Google has unveiled its first reasoning model, Gemini 2.0 Flash Thinking, to compete with OpenAI’s latest AI models in the o1- series. This experimental model is trained to generate a “thinking process” before presenting a solution. According to Google, this new “Thinking Mode” offers superior reasoning capabilities compared to the base Gemini 2.0 Flash model.
Gemini 2.0 Flash Thinking: Availability
The Thinking Mode is currently available as an experimental model through Google AI Studio and Vertex AI. Developers can also access it directly via the Gemini API.
Gemini 2.0 Flash Thinking: Details
In a post on X (formerly Twitter), Jeff Dean, chief scientist at Google DeepMind, highlighted the strengths of the Gemini 2.0 Flash Thinking model. Built on the performance foundation of Gemini 2.0 Flash, the new mode is designed to “explicitly show its thoughts” to enhance reasoning.
Also Read
Want to see Gemini 2.0 Flash Thinking in action? Check out this demo where the model solves a physics problem and explains its reasoning. pic.twitter.com/Nl0hYj7ZFS
— Jeff Dean (@JeffDean) December 19, 2024
A demo video shared by Dean illustrates the model solving complex physics problems. While delivering a solution, the model also demonstrates the reasoning steps it took, displayed through a new interface. This breakdown reveals how the model dissects a problem into smaller components to arrive at the final answer. Logan Kilpatrick, product lead for Google AI Studio, shared another demo video showcasing the Thinking Mode’s ability to handle a math problem involving both text and image inputs.

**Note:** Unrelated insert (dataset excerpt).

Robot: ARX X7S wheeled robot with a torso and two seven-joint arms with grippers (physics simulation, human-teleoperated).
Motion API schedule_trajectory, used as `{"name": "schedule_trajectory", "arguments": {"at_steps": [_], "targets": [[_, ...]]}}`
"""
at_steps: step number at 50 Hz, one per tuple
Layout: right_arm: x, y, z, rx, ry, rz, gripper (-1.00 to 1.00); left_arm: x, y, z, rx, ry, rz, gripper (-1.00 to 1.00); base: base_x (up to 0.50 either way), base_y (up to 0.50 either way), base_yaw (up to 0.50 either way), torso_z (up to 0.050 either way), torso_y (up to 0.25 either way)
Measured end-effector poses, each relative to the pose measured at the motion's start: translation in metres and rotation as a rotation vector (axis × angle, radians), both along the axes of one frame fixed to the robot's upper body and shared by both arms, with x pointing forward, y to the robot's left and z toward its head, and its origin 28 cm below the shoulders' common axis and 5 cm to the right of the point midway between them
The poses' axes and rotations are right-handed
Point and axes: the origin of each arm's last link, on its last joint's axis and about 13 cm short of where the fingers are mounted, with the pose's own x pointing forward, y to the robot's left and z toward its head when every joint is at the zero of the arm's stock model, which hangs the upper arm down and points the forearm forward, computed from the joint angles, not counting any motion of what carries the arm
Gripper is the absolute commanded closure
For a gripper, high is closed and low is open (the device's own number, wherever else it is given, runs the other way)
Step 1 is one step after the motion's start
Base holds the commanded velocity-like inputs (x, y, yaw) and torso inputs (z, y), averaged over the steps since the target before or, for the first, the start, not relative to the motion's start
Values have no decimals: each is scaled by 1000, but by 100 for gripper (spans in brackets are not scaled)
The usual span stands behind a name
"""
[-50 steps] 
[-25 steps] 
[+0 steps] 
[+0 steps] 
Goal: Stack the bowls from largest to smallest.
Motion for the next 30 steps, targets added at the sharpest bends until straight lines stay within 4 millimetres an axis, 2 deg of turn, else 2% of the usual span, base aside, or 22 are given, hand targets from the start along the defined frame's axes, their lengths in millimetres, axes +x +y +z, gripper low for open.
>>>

Gemini 2.0 models: Details
Earlier this month, Google launched the Gemini 2.0 series, introducing advancements in multimodality with native image and audio output, alongside new tools. The Gemini 2.0 Flash is the first publicly available model in this series, enabling multimodal reasoning, long-context understanding, and agentic experiences.. Google also showcased new prototypes for AI agents, including:
- Project Astra: A prototype exploring universal AI assistant capabilities. Previewed at Google I/O 2024, it includes features like “remembering” visual and auditory inputs from a smartphone’s camera and microphone.
- Project Mariner: This prototype analyses and reasons across browser information, including text, code, images, and forms. With an experimental Chrome extension, it completes tasks using this information.
- Jules: An AI-powered coding agent capable of addressing programming challenges, creating plans, and executing them under developer supervision.
- Gaming Agents: Designed to help players navigate virtual environments, these agents reason about gameplay based on on-screen actions, offering real-time suggestions and acting as virtual companions.